Hoyle's book, on the other hand, is a defence of the status quo against feminist criticism. It is a meticulous empirical study of the police response to domestic violence based both on interviews and participant observation. The aim is to discover what factors shaped the Thames Valley police and Crown Prosecution Service response to domestic violence in the light of the Home Office circular introduced in 1990 which recommended arrest in such cases, but failed to make much impact. She investigated how officers attending domestic disputes defined the situation and negotiated solutions and why police failed to enforce the circular by arresting the assailant in the event of an assault.

In line with previous such studies, she found that police attributed this mainly to the frequency with which victims withdrew their statements, and to police and prosecutors' perceptions of the effectiveness and appropriateness of the criminal justice system. Unlike Schulhofer's suspicion of the meaning of women's 'consent' in sexual encounters of unequal power, Hoyle appears to take women's 'preferences' about how to deal with violent partners largely at face value and argues that the police and criminal justice system are mainly fulfilling the wishes of women. She considers that previous studies have underestimated the role of victims in these decisions and have assumed that the police and prosecutors rarely wish to prosecute such cases.

From the beginning Hoyle distances herself from feminist criminologists arguing that they have not taken sufficiently into account the reluctance of women to pursue cases to prosecution and have blamed police culture rather than what she regards as 'police sensitivity to women's preferences'.
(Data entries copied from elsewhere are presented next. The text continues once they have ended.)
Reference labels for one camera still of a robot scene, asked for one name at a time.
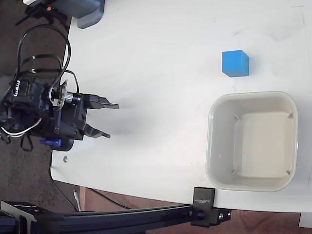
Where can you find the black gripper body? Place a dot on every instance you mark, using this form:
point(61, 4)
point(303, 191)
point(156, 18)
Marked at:
point(73, 117)

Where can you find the blue cube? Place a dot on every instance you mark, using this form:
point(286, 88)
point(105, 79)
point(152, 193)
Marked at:
point(234, 62)

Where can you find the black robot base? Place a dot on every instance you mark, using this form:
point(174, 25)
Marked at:
point(67, 144)

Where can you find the black six-joint robot arm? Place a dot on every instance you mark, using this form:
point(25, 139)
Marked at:
point(26, 97)

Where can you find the white square plastic bin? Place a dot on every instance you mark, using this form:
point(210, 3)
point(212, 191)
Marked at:
point(253, 146)

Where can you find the blue base clamp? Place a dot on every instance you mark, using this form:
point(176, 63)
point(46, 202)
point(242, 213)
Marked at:
point(52, 142)

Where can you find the small metal screw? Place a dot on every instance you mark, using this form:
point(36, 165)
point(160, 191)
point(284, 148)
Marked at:
point(65, 159)

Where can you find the blue-gray device housing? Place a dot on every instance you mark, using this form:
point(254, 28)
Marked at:
point(85, 11)

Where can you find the black tripod stand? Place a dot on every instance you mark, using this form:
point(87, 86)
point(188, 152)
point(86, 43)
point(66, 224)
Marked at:
point(39, 12)

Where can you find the black table clamp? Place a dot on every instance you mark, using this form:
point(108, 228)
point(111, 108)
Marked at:
point(203, 207)

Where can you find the bare camera circuit board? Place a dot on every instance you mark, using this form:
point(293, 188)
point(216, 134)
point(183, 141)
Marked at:
point(61, 93)

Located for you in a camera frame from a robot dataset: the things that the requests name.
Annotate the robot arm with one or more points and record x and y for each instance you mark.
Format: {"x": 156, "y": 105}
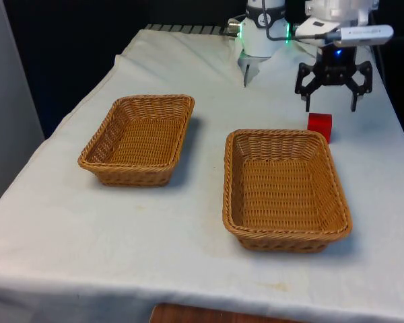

Hoyle's book contains useful material but her analysis is limited and disappointing. She fails to take into consideration the distinction between arrest and prosecution and to understand that mandatory arrest need not lead to greater criminalisation. She overlooks pressures on witnesses to drop cases: that, for example, the Crown Prosecution Service does nothing to encourage victim witnesses and often starts from the presumption that women will withdraw which then becomes a self fulfilling prophesy. .

Most importantly she fails to address the core of the problem which is that 55,000 women escaped to refuges in 1997 and two women a week are killed by their husbands/partners. This means that at present the only effective recourse open to many women is to leave their home, friends and neighbourhood and go into hiding with their children to escape from violent partners. Although Hoyle acknowledges significant variations in police practices and that the majority of women in her study had stayed because their partners had threatened them with violence and/or even death, she fails to appreciate that interventionist policing is crucial if women are to be protected.

One way of reconciling the two approaches discussed in these two books is to develop community based programmes for dealing with disputes. In the Duluth domestic violence community intervention project, for example, introduced in the American states of Minnesota and Wisconsin, mandatory arrest is in most cases followed by diversion onto violence prevention programmes. Attendance at such programmes is backed up by the criminal jsutice system. This reconciles the interests and preferences of women, giving them some protection from violence without increasing the power of the state and unnecessary criminalisation. Such programmes are backed up by special courts to deal with rape, domestic and sexual violence, and training for judges and prosecutors.